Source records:
>>>>

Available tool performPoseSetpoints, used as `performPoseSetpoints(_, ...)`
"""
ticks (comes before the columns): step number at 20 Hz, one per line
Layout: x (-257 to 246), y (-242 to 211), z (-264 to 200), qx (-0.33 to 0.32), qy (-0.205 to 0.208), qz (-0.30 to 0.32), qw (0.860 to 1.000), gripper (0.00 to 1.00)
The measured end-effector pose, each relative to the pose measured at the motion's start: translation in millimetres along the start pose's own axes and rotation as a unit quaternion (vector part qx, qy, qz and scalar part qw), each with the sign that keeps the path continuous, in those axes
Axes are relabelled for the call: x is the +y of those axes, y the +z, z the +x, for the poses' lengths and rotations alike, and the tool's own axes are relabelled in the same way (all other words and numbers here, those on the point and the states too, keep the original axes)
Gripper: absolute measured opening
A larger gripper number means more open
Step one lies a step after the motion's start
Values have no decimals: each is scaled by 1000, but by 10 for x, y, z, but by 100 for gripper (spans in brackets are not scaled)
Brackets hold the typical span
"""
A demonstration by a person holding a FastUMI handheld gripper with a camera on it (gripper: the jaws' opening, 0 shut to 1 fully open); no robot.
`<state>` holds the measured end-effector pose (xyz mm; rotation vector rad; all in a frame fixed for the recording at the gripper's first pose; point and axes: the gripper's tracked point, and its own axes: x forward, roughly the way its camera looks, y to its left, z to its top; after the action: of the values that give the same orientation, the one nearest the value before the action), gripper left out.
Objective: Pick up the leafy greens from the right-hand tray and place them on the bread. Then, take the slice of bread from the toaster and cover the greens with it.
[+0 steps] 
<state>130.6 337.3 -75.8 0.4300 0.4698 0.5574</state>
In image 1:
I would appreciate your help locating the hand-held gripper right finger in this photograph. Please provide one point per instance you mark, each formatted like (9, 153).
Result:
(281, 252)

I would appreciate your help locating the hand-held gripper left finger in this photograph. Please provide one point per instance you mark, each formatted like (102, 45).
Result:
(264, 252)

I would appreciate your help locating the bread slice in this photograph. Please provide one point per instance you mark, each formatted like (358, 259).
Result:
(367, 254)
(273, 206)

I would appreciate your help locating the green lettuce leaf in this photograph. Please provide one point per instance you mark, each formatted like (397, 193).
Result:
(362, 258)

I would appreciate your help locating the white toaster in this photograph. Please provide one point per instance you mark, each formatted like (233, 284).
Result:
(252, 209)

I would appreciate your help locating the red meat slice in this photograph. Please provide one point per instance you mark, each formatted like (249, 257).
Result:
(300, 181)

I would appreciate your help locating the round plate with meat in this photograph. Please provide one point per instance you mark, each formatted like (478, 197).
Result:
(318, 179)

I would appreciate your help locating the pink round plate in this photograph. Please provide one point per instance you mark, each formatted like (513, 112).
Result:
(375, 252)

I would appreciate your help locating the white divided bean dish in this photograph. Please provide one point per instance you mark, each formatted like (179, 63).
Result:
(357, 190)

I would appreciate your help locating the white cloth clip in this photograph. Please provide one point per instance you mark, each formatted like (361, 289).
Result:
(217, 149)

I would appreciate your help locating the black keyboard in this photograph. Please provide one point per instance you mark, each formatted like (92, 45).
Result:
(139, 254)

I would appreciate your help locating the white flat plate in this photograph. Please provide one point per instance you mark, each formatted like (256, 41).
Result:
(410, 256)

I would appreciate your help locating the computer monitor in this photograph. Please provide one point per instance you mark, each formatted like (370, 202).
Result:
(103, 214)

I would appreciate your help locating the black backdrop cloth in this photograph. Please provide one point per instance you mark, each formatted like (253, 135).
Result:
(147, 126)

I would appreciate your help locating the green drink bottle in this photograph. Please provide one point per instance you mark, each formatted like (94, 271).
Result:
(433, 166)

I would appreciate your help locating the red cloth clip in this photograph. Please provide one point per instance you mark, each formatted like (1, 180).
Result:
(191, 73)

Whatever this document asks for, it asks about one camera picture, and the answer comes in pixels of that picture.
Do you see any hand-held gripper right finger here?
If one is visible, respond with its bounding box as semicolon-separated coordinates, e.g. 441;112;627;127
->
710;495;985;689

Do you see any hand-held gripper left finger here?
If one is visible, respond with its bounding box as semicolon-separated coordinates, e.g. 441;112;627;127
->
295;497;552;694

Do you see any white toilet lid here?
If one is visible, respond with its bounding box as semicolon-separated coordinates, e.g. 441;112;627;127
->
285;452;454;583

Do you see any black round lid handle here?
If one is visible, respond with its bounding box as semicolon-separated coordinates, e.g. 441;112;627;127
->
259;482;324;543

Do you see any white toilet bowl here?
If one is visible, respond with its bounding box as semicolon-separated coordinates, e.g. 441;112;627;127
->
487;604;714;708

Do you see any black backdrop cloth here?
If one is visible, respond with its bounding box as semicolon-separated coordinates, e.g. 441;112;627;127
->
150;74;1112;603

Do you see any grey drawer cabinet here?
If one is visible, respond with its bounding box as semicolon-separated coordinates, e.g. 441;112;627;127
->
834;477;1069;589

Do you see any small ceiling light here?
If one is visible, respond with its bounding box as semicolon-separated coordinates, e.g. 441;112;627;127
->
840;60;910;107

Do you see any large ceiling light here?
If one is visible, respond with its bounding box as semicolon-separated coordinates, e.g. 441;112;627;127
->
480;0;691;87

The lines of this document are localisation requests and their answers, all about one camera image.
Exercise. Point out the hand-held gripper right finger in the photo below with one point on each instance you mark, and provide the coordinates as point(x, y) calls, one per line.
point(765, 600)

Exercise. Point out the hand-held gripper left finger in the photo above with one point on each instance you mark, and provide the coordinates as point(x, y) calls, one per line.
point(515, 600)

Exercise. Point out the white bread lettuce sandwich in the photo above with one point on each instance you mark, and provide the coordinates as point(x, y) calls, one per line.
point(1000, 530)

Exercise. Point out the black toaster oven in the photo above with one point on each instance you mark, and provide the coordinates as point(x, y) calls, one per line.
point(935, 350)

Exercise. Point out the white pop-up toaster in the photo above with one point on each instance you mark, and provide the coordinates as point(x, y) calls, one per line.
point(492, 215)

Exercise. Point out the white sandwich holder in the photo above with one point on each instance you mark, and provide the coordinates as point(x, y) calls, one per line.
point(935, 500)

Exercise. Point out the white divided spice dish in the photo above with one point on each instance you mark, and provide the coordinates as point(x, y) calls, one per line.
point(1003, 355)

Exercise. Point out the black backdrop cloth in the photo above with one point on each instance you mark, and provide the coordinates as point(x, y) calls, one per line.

<<<<

Your task is to output all of the data above word for word.

§ **EXERCISE SOLUTION**
Available tool performPoseSetpoints, used as `performPoseSetpoints(_, ...)`
"""
ticks (comes before the columns): step number at 20 Hz, one per line
Layout: x (-257 to 246), y (-242 to 211), z (-264 to 200), qx (-0.33 to 0.32), qy (-0.205 to 0.208), qz (-0.30 to 0.32), qw (0.860 to 1.000), gripper (0.00 to 1.00)
The measured end-effector pose, each relative to the pose measured at the motion's start: translation in millimetres along the start pose's own axes and rotation as a unit quaternion (vector part qx, qy, qz and scalar part qw), each with the sign that keeps the path continuous, in those axes
Axes are relabelled for the call: x is the +y of those axes, y the +z, z the +x, for the poses' lengths and rotations alike, and the tool's own axes are relabelled in the same way (all other words and numbers here, those on the point and the states too, keep the original axes)
Gripper: absolute measured opening
A larger gripper number means more open
Step one lies a step after the motion's start
Values have no decimals: each is scaled by 1000, but by 10 for x, y, z, but by 100 for gripper (spans in brackets are not scaled)
Brackets hold the typical span
"""
A demonstration by a person holding a FastUMI handheld gripper with a camera on it (gripper: the jaws' opening, 0 shut to 1 fully open); no robot.
`<state>` holds the measured end-effector pose (xyz mm; rotation vector rad; all in a frame fixed for the recording at the gripper's first pose; point and axes: the gripper's tracked point, and its own axes: x forward, roughly the way its camera looks, y to its left, z to its top; after the action: of the values that give the same orientation, the one nearest the value before the action), gripper left out.
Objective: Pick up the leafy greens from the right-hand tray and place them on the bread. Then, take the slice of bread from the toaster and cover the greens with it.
[+0 steps] 
<state>130.6 337.3 -75.8 0.4300 0.4698 0.5574</state>
In image 1:
I would appreciate your help locating the hand-held gripper right finger in this photograph. Please provide one point per instance you mark, each formatted like (9, 153).
Result:
(281, 252)

I would appreciate your help locating the hand-held gripper left finger in this photograph. Please provide one point per instance you mark, each formatted like (102, 45).
Result:
(264, 252)

I would appreciate your help locating the bread slice in this photograph. Please provide one point per instance you mark, each formatted like (358, 259).
Result:
(367, 254)
(273, 206)

I would appreciate your help locating the green lettuce leaf in this photograph. Please provide one point per instance you mark, each formatted like (397, 193).
Result:
(362, 258)

I would appreciate your help locating the white toaster in this photograph. Please provide one point per instance you mark, each formatted like (233, 284).
Result:
(252, 209)

I would appreciate your help locating the red meat slice in this photograph. Please provide one point per instance you mark, each formatted like (249, 257).
Result:
(300, 181)

I would appreciate your help locating the round plate with meat in this photograph. Please provide one point per instance you mark, each formatted like (478, 197).
Result:
(318, 179)

I would appreciate your help locating the pink round plate in this photograph. Please provide one point per instance you mark, each formatted like (513, 112).
Result:
(375, 252)

I would appreciate your help locating the white divided bean dish in this photograph. Please provide one point per instance you mark, each formatted like (179, 63).
Result:
(357, 190)

I would appreciate your help locating the white cloth clip in this photograph. Please provide one point per instance you mark, each formatted like (361, 289).
Result:
(217, 149)

I would appreciate your help locating the black keyboard in this photograph. Please provide one point per instance you mark, each formatted like (92, 45).
Result:
(139, 254)

I would appreciate your help locating the white flat plate in this photograph. Please provide one point per instance you mark, each formatted like (256, 41).
Result:
(410, 256)

I would appreciate your help locating the computer monitor in this photograph. Please provide one point per instance you mark, each formatted like (370, 202).
Result:
(103, 214)

I would appreciate your help locating the black backdrop cloth in this photograph. Please provide one point per instance you mark, each formatted like (253, 135).
Result:
(147, 126)

I would appreciate your help locating the green drink bottle in this photograph. Please provide one point per instance you mark, each formatted like (94, 271).
Result:
(433, 166)

I would appreciate your help locating the red cloth clip in this photograph. Please provide one point per instance you mark, each formatted like (1, 180).
Result:
(191, 73)

Whatever this document asks for, it asks about one camera picture, and the answer comes in pixels of that picture.
Do you see any hand-held gripper right finger here?
If one is visible, respond with its bounding box as semicolon-separated coordinates, e.g. 441;112;627;127
->
710;495;985;689

Do you see any hand-held gripper left finger here?
If one is visible, respond with its bounding box as semicolon-separated coordinates, e.g. 441;112;627;127
->
295;497;552;694

Do you see any white toilet lid here?
If one is visible, respond with its bounding box as semicolon-separated coordinates, e.g. 441;112;627;127
->
285;452;454;583

Do you see any black round lid handle here?
If one is visible, respond with its bounding box as semicolon-separated coordinates, e.g. 441;112;627;127
->
259;482;324;543

Do you see any white toilet bowl here?
If one is visible, respond with its bounding box as semicolon-separated coordinates, e.g. 441;112;627;127
->
487;604;714;708

Do you see any black backdrop cloth here?
If one is visible, respond with its bounding box as semicolon-separated coordinates, e.g. 441;112;627;127
->
150;74;1112;603

Do you see any grey drawer cabinet here?
If one is visible, respond with its bounding box as semicolon-separated coordinates, e.g. 441;112;627;127
->
834;477;1069;589

Do you see any small ceiling light here?
If one is visible, respond with its bounding box as semicolon-separated coordinates, e.g. 441;112;627;127
->
840;60;910;107

Do you see any large ceiling light here?
If one is visible, respond with its bounding box as semicolon-separated coordinates, e.g. 441;112;627;127
->
480;0;691;87

The lines of this document are localisation requests and their answers, all about one camera image.
Exercise. Point out the hand-held gripper right finger in the photo below with one point on each instance you mark, and provide the coordinates as point(x, y) calls, one per line.
point(765, 600)

Exercise. Point out the hand-held gripper left finger in the photo above with one point on each instance you mark, and provide the coordinates as point(x, y) calls, one per line.
point(515, 600)

Exercise. Point out the white bread lettuce sandwich in the photo above with one point on each instance you mark, and provide the coordinates as point(x, y) calls, one per line.
point(1000, 530)

Exercise. Point out the black toaster oven in the photo above with one point on each instance you mark, and provide the coordinates as point(x, y) calls, one per line.
point(935, 350)

Exercise. Point out the white pop-up toaster in the photo above with one point on each instance you mark, and provide the coordinates as point(x, y) calls, one per line.
point(492, 215)

Exercise. Point out the white sandwich holder in the photo above with one point on each instance you mark, and provide the coordinates as point(x, y) calls, one per line.
point(935, 500)

Exercise. Point out the white divided spice dish in the photo above with one point on each instance you mark, and provide the coordinates as point(x, y) calls, one per line.
point(1003, 355)

Exercise. Point out the black backdrop cloth in the photo above with one point on each instance you mark, and provide the coordinates as point(x, y) calls, one per line.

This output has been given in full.